→ **BRIEF**
Scan the lines below for the word "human". Copy each line you find it in.

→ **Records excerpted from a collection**
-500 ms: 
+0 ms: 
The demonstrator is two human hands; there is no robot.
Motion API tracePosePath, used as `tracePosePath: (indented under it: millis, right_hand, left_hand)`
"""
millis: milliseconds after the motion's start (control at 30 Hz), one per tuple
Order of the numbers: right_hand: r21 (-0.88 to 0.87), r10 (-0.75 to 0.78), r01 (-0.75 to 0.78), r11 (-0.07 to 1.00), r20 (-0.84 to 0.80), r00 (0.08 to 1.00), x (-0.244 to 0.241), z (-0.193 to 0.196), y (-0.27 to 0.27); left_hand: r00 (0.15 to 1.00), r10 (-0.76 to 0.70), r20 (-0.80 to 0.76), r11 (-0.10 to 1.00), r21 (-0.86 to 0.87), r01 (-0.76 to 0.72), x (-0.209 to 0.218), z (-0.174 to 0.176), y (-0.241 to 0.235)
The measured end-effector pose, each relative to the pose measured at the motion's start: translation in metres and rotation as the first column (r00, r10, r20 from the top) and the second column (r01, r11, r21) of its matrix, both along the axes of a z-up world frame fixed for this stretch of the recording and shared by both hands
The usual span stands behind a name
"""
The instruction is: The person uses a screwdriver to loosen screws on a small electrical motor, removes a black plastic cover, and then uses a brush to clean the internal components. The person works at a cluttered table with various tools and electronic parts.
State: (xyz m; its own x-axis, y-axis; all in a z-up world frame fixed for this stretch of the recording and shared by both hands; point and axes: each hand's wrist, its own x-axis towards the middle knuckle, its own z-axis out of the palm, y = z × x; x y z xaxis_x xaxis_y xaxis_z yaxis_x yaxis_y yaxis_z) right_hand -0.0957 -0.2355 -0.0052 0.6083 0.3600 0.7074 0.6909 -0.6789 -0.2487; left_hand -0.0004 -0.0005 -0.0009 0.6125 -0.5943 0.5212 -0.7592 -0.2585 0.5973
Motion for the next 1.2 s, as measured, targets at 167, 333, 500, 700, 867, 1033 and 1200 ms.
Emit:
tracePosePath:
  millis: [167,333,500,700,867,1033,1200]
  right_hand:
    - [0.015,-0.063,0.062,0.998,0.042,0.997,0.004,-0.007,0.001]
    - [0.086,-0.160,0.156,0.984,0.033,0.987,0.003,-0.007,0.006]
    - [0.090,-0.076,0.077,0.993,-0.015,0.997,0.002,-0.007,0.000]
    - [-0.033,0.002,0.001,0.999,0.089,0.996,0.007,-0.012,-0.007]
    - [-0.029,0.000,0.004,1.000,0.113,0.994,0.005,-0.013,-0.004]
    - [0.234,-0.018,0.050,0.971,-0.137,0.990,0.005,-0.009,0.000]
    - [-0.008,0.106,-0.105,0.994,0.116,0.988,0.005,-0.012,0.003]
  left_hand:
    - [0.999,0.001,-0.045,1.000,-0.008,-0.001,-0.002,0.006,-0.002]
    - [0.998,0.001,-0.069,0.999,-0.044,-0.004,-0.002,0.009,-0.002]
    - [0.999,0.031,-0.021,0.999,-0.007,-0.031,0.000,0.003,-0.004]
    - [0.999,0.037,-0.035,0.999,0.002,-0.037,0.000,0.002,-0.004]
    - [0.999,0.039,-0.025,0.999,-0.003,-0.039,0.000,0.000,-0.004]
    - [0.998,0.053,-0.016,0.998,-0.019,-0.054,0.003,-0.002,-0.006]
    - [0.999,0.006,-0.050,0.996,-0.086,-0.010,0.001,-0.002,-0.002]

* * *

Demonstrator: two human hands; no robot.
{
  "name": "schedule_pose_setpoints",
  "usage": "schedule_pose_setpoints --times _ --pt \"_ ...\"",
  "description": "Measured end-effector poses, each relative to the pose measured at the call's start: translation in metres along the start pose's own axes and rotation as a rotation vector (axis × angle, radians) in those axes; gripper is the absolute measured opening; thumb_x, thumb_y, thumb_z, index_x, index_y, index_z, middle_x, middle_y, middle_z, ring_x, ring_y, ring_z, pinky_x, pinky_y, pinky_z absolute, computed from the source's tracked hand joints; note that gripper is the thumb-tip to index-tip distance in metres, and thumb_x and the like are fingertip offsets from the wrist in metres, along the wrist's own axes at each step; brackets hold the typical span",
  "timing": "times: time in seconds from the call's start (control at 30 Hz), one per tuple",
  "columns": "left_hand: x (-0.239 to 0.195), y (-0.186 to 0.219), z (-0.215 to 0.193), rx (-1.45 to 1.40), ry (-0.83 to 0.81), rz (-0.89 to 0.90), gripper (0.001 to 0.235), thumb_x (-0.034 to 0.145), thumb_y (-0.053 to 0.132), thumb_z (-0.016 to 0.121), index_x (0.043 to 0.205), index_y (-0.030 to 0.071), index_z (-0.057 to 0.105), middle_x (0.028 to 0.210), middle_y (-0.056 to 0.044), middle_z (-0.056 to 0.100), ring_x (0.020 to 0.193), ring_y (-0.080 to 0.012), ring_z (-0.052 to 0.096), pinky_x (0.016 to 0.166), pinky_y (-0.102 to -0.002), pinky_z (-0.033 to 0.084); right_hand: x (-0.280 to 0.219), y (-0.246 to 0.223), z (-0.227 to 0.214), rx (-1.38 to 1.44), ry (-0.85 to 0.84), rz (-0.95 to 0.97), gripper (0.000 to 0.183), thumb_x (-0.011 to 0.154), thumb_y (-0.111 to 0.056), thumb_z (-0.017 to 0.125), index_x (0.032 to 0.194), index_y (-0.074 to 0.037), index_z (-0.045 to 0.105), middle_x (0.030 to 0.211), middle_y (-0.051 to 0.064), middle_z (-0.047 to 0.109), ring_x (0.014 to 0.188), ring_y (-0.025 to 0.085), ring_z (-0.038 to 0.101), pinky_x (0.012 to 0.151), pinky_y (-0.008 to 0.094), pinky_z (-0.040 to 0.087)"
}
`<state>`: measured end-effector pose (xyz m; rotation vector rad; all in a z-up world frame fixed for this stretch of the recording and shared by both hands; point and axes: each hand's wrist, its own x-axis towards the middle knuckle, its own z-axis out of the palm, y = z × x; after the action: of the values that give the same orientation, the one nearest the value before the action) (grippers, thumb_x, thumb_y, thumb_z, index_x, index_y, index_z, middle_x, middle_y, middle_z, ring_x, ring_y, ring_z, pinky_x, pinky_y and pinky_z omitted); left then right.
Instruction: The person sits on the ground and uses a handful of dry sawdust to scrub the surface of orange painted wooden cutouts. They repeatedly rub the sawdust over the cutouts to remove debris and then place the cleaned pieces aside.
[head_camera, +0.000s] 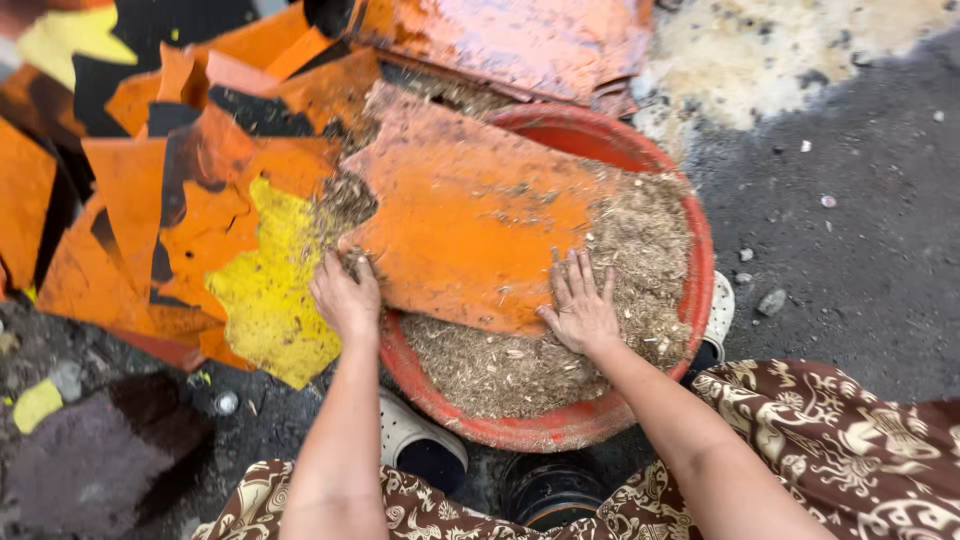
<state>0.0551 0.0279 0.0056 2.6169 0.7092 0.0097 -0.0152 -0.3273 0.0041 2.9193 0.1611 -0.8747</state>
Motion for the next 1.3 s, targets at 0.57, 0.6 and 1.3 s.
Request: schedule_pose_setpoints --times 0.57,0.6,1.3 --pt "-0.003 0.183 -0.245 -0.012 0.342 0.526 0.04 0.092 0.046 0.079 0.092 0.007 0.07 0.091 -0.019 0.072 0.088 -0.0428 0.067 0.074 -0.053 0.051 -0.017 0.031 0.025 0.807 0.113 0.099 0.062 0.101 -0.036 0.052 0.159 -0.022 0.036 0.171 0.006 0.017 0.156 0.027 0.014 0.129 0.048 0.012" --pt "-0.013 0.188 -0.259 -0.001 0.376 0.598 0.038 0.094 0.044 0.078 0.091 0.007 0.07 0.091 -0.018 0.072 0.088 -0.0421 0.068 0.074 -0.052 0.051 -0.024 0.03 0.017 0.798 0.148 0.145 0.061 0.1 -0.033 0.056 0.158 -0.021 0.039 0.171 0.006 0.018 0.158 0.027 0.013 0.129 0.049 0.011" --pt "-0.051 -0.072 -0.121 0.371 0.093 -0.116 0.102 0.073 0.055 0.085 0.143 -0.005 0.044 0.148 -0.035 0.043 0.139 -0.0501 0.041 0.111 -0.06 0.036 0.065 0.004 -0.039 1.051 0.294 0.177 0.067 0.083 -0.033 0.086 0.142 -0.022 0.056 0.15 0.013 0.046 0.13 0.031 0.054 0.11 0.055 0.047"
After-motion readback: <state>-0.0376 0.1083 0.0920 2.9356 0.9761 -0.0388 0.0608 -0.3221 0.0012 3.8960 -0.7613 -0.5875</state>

→ **ANSWER TO THIS EXERCISE**
The demonstrator is two human hands; there is no robot.
Demonstrator: two human hands; no robot.

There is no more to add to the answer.